The Liverpool City Region Local Journeys Strategy was agreed at the Combined Authority meeting of 15 September 2017.

Download the Strategy from here.

The meeting where it was agreed can be viewed on YouTube via John Brace's recording. View the meeting here. The Strategy was discussed between 29 mins and 38 mins on the YouTube recording. At 36:30, Metro Mayor Steve Rotheram appears to be saying that he does not cycle in Merseyside because the roads are too dangerous. If this is the case, why are children being given cycle training and sent out on the roads?

The Strategy is a very poor document:
  • It is rambling and repetitive
  • It makes no apology for the mistakes of the past
  • The vision just seems to be "more walking and cycling provided that motor vehicles are not obstructed" and so it is less amibitious than the vision of Merseyside's Third Local Transport Plan of 2011
  • There are no firm commitments - compare this to London's Transport Strategy (see below)
  • It contains serious inaccuracies e.g. "Road safety has also significantly improved" (p13) - the recent LCR Road Safety Strategy emphasizes that serious casualties have increased over recent years.
  • There is a lot of over-elaborate meaningless text e.g. "The Devolution Deal, which was agreed between the Government and the LCR in November 2015, provides the levers through which the pillars of the Growth Strategy can be supported" (p5). How can levers support pillars? Are levers not used for toppling pillars?
  • There has been no public consultation.

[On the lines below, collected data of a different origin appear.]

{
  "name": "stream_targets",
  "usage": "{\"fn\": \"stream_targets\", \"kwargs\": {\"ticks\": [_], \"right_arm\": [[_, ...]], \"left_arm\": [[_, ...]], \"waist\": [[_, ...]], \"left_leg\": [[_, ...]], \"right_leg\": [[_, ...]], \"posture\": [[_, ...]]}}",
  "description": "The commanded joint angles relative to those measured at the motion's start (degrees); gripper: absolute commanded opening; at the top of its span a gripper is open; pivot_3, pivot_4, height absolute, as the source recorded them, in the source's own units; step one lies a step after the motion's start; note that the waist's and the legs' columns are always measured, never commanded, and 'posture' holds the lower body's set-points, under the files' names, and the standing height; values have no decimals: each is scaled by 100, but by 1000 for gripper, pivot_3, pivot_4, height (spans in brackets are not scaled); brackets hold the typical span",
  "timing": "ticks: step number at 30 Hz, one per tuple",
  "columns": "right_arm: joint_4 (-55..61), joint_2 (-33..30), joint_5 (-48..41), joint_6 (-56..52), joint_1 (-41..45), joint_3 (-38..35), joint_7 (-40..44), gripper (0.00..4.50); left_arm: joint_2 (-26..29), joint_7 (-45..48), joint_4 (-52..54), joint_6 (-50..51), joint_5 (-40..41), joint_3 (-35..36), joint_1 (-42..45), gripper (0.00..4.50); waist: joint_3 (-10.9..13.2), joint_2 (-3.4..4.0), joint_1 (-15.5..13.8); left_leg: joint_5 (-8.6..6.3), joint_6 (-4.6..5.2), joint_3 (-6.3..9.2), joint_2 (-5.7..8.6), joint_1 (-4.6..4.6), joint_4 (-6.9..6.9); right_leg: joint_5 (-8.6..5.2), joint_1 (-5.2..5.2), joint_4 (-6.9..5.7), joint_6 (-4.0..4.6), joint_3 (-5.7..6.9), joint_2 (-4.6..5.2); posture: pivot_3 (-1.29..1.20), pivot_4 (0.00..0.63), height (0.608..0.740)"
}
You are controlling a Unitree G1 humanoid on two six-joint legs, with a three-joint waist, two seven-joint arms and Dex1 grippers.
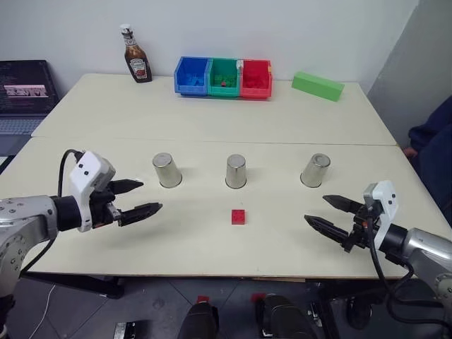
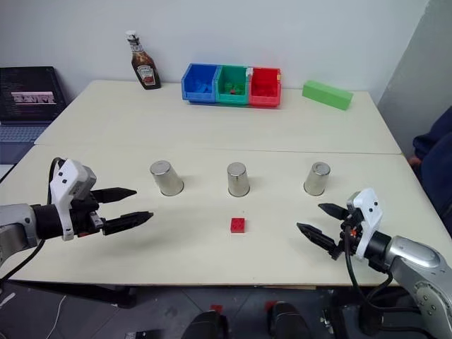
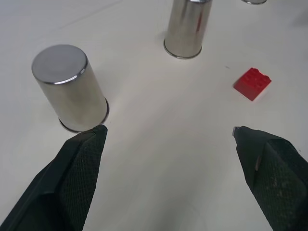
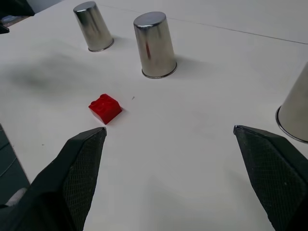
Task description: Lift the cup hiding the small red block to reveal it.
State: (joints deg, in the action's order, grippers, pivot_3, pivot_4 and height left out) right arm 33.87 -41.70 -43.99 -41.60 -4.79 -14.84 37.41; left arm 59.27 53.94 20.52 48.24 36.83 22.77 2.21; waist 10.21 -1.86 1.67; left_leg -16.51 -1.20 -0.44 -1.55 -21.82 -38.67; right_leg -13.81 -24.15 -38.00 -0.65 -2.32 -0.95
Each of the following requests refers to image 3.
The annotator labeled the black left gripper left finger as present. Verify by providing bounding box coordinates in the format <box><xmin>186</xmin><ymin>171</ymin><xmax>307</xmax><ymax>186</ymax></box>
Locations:
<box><xmin>0</xmin><ymin>124</ymin><xmax>108</xmax><ymax>231</ymax></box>

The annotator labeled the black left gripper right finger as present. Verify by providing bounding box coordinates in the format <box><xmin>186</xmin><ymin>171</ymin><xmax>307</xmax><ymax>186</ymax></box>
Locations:
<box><xmin>232</xmin><ymin>126</ymin><xmax>308</xmax><ymax>231</ymax></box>

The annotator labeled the red toy building brick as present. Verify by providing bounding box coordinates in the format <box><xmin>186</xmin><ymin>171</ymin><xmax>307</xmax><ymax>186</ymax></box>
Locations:
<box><xmin>233</xmin><ymin>67</ymin><xmax>273</xmax><ymax>102</ymax></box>

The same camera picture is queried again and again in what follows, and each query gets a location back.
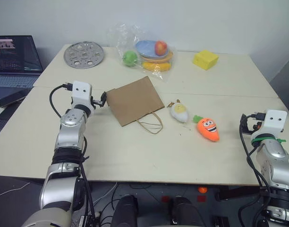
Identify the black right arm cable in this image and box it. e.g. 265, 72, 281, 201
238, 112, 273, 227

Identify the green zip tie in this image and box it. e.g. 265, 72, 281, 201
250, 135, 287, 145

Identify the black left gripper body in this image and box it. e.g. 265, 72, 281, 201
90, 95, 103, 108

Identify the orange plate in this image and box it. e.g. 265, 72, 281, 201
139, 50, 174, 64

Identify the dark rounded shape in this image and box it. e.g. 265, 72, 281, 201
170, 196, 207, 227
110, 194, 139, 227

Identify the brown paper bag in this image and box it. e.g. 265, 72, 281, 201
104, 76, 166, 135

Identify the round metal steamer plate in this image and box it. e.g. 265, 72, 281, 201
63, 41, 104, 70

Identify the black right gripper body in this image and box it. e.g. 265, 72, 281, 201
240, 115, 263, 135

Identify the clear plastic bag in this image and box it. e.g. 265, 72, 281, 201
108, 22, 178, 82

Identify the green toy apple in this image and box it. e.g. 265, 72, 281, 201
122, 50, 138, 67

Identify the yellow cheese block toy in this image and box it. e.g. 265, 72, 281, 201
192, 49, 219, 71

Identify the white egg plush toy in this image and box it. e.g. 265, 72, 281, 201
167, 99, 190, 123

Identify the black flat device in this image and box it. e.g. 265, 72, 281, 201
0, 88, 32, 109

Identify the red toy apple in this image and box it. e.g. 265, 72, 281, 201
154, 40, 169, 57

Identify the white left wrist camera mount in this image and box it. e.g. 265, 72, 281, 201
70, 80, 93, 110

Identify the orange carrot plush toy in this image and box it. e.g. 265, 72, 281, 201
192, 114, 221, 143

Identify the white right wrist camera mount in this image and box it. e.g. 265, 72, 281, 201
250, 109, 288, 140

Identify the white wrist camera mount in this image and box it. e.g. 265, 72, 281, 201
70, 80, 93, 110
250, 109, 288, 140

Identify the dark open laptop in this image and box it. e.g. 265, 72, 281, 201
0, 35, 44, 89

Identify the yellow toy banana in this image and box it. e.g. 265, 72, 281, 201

The problem seems to be a belief that safe walking and cycling are incompatible with prosperity, a belief that is never expressed or questioned or justified. It looks like the decision makers have never been to the Netherlands, or looked at Dutch streets on Google Streetview or YouTube, and have no understanding that via prioritising car travel they have produced a dangerous, unhealthy and unfair roads system, and are failing the people of Merseyside.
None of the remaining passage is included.